* _What is required_
The required answer is the count of lines in the records that contain "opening", with no other text.

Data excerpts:
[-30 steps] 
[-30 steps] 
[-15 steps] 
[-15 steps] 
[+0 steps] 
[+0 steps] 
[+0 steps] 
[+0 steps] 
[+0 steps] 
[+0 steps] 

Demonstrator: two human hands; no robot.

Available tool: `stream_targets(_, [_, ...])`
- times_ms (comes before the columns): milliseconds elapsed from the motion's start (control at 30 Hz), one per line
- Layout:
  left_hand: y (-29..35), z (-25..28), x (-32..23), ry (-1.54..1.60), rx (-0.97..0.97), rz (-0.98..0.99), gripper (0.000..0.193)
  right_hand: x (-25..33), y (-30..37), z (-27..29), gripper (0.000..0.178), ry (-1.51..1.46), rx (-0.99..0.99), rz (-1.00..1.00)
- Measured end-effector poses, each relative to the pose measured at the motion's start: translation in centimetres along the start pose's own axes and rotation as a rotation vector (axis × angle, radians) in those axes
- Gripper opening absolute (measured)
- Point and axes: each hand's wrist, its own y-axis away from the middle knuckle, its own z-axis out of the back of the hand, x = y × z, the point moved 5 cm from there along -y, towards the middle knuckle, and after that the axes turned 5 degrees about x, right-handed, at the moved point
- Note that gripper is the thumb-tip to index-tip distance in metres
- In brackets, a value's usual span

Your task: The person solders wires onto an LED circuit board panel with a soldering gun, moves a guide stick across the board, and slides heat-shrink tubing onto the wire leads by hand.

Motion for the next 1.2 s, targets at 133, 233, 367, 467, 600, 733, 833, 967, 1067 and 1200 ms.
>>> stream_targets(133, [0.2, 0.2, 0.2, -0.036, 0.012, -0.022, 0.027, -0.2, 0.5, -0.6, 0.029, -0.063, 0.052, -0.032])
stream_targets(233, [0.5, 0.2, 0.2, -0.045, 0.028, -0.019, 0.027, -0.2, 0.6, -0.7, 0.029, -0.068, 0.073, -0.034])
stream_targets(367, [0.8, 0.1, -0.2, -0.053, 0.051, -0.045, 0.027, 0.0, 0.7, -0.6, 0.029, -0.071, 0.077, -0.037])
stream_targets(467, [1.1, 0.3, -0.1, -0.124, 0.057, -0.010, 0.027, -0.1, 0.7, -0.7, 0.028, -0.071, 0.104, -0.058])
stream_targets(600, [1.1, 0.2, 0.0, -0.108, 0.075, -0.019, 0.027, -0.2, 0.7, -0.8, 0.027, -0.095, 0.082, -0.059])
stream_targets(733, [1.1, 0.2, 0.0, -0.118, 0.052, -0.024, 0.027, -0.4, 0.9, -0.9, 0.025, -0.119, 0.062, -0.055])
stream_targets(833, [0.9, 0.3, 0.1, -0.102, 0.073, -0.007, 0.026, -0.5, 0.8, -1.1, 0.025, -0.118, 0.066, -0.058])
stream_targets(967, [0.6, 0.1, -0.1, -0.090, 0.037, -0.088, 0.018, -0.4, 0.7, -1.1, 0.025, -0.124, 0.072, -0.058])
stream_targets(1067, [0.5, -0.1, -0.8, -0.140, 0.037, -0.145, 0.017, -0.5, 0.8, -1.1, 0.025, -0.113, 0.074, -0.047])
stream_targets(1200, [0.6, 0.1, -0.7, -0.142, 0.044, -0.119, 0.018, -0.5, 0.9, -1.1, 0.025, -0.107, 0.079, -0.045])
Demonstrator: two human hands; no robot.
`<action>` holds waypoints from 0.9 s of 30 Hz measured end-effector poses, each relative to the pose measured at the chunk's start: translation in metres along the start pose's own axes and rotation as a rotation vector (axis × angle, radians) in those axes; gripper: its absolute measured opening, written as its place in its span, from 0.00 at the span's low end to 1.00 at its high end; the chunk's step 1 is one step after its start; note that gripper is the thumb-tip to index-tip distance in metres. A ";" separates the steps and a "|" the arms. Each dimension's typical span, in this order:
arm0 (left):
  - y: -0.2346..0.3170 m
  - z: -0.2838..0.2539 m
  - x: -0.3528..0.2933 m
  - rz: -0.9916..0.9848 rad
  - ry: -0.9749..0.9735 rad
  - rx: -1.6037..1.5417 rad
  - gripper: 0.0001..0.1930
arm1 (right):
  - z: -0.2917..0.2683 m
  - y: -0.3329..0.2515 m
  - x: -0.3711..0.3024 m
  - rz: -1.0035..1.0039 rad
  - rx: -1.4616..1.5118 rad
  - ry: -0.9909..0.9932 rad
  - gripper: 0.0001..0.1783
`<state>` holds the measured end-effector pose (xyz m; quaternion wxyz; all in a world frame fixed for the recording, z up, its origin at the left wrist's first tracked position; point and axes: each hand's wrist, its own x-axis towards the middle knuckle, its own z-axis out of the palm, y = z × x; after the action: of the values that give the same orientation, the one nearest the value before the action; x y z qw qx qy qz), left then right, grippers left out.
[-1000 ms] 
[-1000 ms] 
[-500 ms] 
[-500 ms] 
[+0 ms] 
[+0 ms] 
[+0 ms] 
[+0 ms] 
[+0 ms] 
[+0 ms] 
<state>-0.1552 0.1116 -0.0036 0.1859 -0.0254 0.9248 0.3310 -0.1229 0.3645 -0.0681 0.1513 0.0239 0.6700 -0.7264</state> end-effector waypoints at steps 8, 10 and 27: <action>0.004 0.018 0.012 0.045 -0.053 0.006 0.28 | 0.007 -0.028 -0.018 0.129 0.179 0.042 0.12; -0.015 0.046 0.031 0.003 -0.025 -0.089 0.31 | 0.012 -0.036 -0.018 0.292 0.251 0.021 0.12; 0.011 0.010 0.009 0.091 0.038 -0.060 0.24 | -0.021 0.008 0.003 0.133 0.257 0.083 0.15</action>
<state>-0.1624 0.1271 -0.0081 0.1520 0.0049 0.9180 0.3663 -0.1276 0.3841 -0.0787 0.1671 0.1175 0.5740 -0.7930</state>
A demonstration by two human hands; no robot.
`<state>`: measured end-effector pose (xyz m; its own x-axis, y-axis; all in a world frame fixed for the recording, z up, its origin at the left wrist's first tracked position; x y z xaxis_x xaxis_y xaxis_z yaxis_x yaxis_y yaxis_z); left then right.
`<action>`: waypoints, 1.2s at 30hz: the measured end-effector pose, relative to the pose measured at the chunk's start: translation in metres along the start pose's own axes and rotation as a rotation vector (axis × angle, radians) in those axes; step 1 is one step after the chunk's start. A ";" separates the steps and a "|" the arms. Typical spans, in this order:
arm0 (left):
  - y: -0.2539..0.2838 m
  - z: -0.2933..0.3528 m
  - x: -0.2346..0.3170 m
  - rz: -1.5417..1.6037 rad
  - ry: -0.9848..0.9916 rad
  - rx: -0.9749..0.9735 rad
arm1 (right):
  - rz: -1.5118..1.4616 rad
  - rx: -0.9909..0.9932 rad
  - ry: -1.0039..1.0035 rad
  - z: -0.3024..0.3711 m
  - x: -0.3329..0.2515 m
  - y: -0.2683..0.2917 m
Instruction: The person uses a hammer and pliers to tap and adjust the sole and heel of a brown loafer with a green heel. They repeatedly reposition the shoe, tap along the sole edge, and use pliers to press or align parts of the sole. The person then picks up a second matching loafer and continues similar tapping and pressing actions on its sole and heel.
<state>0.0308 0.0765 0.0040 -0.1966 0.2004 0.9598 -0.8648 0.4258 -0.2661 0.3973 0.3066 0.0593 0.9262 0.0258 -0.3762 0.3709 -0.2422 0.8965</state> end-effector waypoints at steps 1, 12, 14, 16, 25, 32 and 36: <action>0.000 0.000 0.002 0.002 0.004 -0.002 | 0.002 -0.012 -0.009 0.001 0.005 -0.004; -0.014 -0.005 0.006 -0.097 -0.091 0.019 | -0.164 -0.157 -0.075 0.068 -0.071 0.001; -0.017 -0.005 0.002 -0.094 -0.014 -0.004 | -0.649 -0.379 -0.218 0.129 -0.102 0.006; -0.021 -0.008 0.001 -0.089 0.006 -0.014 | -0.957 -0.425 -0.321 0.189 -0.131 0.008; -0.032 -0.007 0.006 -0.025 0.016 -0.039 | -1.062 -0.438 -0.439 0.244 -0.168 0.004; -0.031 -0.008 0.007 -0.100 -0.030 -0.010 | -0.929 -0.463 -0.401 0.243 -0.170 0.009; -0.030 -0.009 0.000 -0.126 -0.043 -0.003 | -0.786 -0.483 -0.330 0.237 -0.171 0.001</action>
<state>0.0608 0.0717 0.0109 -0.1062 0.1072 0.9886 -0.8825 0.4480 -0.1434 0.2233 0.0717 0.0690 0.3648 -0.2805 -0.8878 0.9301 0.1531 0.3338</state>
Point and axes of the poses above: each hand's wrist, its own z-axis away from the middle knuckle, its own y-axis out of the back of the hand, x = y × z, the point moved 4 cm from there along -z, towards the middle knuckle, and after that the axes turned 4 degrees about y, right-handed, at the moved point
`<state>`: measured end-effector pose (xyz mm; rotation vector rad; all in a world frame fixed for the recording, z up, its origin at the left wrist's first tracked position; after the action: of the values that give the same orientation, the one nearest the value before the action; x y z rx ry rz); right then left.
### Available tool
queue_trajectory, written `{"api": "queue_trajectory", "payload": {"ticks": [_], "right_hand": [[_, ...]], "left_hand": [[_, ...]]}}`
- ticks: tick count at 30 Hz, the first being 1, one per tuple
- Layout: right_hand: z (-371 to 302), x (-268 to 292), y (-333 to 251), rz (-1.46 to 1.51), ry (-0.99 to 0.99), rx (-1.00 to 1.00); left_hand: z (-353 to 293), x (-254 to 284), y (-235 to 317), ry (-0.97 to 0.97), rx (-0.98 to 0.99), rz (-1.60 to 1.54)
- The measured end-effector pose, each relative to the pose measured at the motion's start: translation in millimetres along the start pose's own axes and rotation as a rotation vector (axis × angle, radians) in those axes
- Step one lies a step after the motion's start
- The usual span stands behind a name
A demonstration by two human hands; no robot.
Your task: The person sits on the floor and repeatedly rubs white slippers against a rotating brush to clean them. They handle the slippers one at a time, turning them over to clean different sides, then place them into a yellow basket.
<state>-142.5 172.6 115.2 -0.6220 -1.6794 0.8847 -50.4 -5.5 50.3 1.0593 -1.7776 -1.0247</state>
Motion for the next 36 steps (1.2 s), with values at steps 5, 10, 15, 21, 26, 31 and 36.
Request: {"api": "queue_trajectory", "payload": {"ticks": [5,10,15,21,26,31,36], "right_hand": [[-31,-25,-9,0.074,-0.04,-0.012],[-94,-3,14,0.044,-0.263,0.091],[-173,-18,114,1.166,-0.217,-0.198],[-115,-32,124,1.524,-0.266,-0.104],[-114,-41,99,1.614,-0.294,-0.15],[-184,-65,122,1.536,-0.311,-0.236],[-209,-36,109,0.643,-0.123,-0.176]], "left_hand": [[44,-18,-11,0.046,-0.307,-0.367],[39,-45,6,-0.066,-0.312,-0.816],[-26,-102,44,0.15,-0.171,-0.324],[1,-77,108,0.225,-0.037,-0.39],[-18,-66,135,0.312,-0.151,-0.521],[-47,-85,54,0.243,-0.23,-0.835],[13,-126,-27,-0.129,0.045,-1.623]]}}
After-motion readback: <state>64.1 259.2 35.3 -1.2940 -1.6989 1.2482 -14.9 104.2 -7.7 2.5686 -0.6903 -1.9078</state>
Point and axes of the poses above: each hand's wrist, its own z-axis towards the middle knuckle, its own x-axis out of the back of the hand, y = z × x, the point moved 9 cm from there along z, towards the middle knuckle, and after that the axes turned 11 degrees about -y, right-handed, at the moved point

* _Solution to the problem_
2